The onset of Aare delta failure cycle is certainly due to climate warming and
onset of glacier retreat in the Swiss alps happening at the end of ‘Little Ice Age’.
The canalization of the Aare river combined with the draining of upstream
swamps, carried out from 1866 to 1876 AD, probably added to climate-induced
changes to further increase sediment river transport to the lacustrine delta,
5th Swiss Geoscience Meeting, Geneva 2007
ultimately leading to higher delta instability. The proportional decrease of
turbidites vs. hemi-pelagic deposits which occurred since ~1940 AD seems to
be caused by the construction of Grimsel hydropower dams (started in 1929,
completed in 1955) in the lake’s catchment, as 2/3 of the ‘natural’ Aare river
load, consisting mostly of coarse sediment, is trapped in the reservoirs
(Anselmetti et al. 2007).
Figure 1. Lake Brienz sediment core transect.
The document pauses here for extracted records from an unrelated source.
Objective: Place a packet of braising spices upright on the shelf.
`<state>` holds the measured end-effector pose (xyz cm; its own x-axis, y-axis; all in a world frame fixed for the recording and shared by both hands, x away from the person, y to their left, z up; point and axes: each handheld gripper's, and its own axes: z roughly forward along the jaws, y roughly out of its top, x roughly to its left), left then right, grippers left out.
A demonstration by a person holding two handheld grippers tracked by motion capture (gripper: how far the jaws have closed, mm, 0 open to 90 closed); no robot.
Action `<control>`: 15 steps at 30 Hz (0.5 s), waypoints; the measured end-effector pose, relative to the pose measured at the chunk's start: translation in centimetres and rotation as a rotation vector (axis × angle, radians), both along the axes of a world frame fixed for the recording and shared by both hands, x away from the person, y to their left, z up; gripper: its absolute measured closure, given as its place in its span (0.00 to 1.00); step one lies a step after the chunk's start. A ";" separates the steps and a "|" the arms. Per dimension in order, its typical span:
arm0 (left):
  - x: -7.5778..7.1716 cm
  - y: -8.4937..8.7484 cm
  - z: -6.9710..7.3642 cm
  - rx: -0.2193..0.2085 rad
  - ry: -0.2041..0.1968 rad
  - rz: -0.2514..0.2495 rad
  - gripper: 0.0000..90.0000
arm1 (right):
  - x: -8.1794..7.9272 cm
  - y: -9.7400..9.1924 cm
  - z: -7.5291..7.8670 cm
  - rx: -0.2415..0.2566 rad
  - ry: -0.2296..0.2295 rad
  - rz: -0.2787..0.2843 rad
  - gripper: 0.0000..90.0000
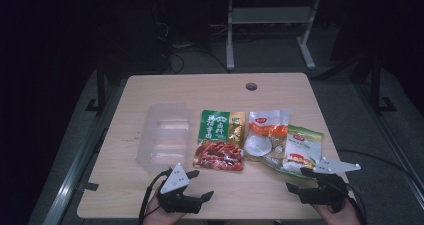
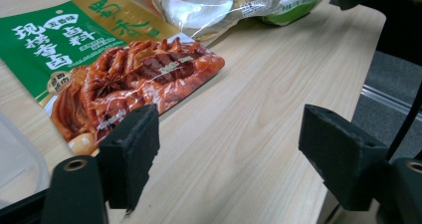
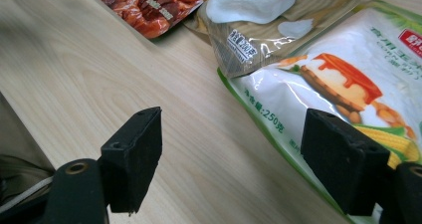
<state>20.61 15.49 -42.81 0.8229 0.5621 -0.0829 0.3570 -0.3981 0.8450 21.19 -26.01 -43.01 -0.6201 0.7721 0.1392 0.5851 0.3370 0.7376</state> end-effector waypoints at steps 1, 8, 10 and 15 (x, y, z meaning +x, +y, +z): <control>0.2 0.0 0.0 -0.006 0.004 -0.007 0.27 | 0.0 0.0 0.0 0.000 0.000 0.000 0.26; 0.7 -0.2 0.1 -0.012 0.010 0.002 0.28 | 0.0 0.3 0.3 0.007 0.003 -0.010 0.24; 0.8 -0.2 0.2 -0.016 0.010 0.009 0.30 | 0.1 0.3 0.4 0.006 -0.002 -0.009 0.24; 1.8 -0.8 1.0 0.001 0.000 0.026 0.33 | 0.7 1.4 1.8 0.001 -0.022 0.008 0.21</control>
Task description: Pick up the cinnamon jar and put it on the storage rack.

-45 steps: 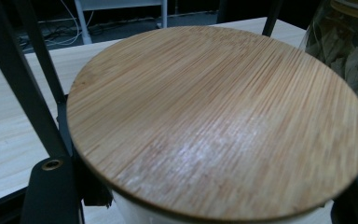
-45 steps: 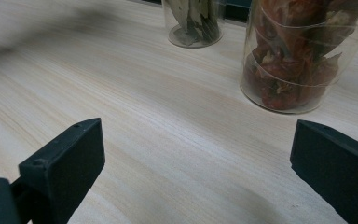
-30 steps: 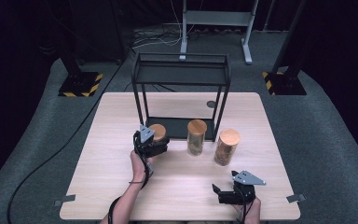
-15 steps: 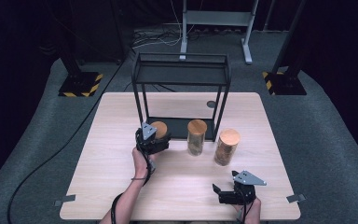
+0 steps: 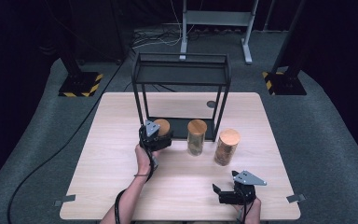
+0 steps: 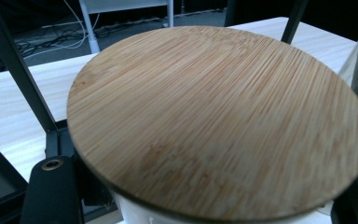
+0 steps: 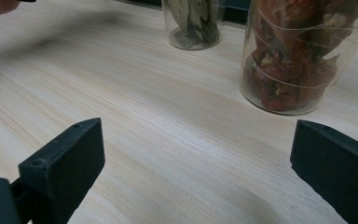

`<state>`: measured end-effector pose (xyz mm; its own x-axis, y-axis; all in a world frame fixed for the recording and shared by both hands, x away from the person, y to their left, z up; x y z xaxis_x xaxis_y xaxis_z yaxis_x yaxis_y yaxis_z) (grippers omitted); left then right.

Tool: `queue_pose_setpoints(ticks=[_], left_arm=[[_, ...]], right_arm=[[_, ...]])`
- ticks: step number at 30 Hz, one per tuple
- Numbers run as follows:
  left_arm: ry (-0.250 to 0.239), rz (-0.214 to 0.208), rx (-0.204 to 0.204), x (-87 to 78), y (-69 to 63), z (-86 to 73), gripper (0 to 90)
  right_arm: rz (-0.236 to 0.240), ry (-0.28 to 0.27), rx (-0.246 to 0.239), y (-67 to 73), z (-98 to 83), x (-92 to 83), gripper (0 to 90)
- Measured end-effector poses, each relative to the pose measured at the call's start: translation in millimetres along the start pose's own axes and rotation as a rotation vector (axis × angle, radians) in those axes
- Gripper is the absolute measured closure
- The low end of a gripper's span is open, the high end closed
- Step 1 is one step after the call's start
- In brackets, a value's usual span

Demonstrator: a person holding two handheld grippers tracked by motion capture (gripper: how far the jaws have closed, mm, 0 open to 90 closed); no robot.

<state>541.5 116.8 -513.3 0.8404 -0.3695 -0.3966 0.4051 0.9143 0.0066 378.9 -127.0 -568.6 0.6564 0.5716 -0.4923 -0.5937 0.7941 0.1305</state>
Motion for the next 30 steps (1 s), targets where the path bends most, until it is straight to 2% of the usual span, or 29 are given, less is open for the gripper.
queue_pose_setpoints(ticks=[30], left_arm=[[-0.007,0.034,-0.016,21.5,3.1,4.2,25.2]], right_arm=[[0.001,-0.003,-0.002,0.1,0.1,-0.4,2.4]])
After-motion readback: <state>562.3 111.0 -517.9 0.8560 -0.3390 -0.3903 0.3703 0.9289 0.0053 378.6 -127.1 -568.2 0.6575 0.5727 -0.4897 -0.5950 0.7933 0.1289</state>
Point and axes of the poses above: each handheld gripper's, and its own axes: x roughly forward along the jaws, z roughly out of its top, y roughly to its left, the point moved 9 cm from there along x, roughly forward along the jaws, and after that the axes turned 4 degrees about z, right-handed, at the moved point
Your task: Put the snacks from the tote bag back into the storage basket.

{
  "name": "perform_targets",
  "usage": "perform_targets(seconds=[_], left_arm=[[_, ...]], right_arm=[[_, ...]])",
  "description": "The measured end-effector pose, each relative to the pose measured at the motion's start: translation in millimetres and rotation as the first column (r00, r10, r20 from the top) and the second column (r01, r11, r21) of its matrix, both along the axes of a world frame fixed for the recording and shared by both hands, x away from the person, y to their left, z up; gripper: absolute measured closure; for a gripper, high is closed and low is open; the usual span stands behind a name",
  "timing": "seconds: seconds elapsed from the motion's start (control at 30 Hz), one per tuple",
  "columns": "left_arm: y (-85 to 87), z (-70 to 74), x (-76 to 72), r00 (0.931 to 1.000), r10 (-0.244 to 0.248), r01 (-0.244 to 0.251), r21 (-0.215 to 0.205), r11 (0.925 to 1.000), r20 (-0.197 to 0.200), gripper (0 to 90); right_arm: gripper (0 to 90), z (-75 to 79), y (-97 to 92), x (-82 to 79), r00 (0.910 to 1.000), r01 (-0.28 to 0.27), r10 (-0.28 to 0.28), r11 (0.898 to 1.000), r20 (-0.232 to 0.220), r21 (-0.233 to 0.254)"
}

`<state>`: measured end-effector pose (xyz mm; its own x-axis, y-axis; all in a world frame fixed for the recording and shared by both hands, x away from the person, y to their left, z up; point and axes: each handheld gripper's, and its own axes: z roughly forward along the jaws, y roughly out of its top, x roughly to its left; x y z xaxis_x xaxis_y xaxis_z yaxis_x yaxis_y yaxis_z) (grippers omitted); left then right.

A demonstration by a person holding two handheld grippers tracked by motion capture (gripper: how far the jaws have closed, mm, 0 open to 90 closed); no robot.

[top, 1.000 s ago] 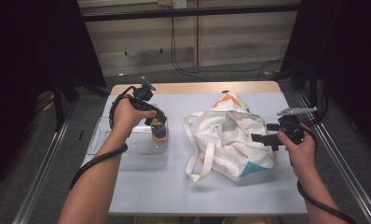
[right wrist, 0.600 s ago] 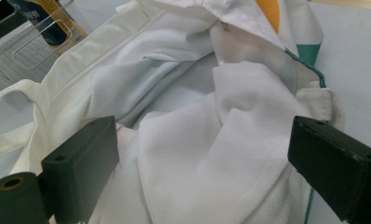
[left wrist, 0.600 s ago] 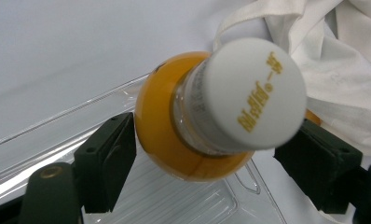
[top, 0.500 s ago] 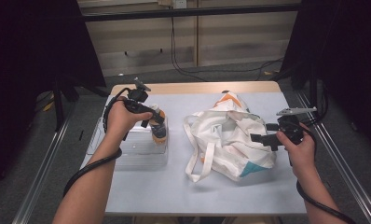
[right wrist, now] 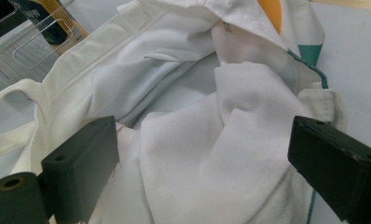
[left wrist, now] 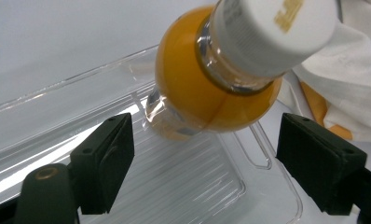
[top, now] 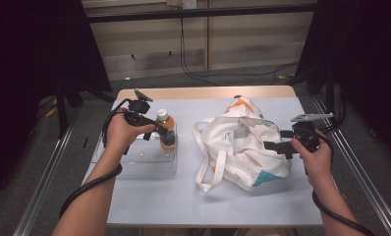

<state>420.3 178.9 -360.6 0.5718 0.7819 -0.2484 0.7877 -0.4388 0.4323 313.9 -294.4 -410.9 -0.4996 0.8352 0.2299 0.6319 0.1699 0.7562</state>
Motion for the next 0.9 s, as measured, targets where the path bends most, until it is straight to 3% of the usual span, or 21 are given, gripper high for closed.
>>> perform_targets(seconds=[0.43, 0.9], left_arm=[[9.1, -10.5, -12.7, 0.9998, 0.006, -0.006, -0.025, 0.9997, 0.019, 17.9], [10.7, -12.1, -22.7, 0.9984, -0.001, 0.002, -0.031, 0.9995, 0.056, 16.4]], right_arm=[[8.4, 0.7, -0.4, -0.2, 1.0, -0.007, 0.007, 1.0, 0.003, 0.003], [8.3, -0.5, -4.3, -0.1, 1.0, -0.002, 0.002, 1.0, 0.003, 0.003]])
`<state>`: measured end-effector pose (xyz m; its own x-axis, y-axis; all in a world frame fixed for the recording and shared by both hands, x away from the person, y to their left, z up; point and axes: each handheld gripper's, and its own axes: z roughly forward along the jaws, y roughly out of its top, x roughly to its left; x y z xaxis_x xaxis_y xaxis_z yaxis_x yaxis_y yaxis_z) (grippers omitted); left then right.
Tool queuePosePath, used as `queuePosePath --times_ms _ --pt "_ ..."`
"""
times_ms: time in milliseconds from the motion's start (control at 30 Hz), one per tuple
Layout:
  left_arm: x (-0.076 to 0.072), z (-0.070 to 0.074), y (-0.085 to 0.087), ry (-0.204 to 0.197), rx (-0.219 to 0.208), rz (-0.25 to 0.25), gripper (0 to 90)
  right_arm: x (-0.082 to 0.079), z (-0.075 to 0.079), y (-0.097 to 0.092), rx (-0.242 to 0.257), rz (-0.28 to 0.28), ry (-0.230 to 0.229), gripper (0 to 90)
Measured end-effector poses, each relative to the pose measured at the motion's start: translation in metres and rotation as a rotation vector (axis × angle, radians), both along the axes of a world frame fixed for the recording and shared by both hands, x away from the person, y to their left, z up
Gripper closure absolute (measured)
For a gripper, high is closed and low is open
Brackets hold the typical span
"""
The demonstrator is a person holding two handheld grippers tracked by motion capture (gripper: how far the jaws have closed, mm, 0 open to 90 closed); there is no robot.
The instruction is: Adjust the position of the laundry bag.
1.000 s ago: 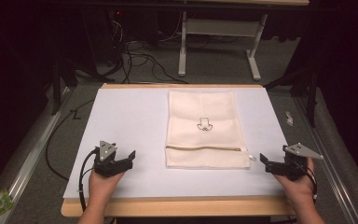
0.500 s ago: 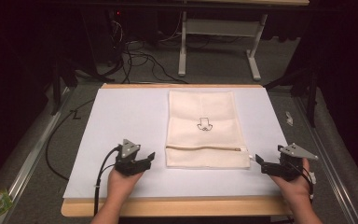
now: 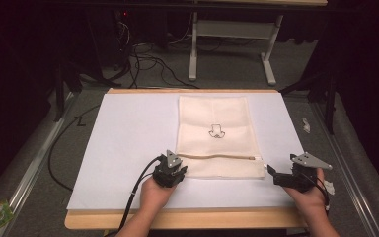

Megaturbidites start at the end of
Little Ice Age, occurring in 1860, 1910, 1942 and 1996 AD.
REFERENCES
Girardclos, S., Sturm, M., Schmidt, O.T., Ariztegui, D., Pugin, A. & Anselmetti
F.S. 2007: The 1996 AD delta collapse and large turbidite in Lake Brienz.
Marine Geology, 241, 137-154.
Anselmetti, F.S., Bühler, R., Finger, D., Girardclos, S., Lancini, A., Rellstab, C.
& Sturm M. 2007: Effects of Alpine hydropower dams on particle transport and
lacustrine sedimentation. Aquatic Sciences, 69, 179-198.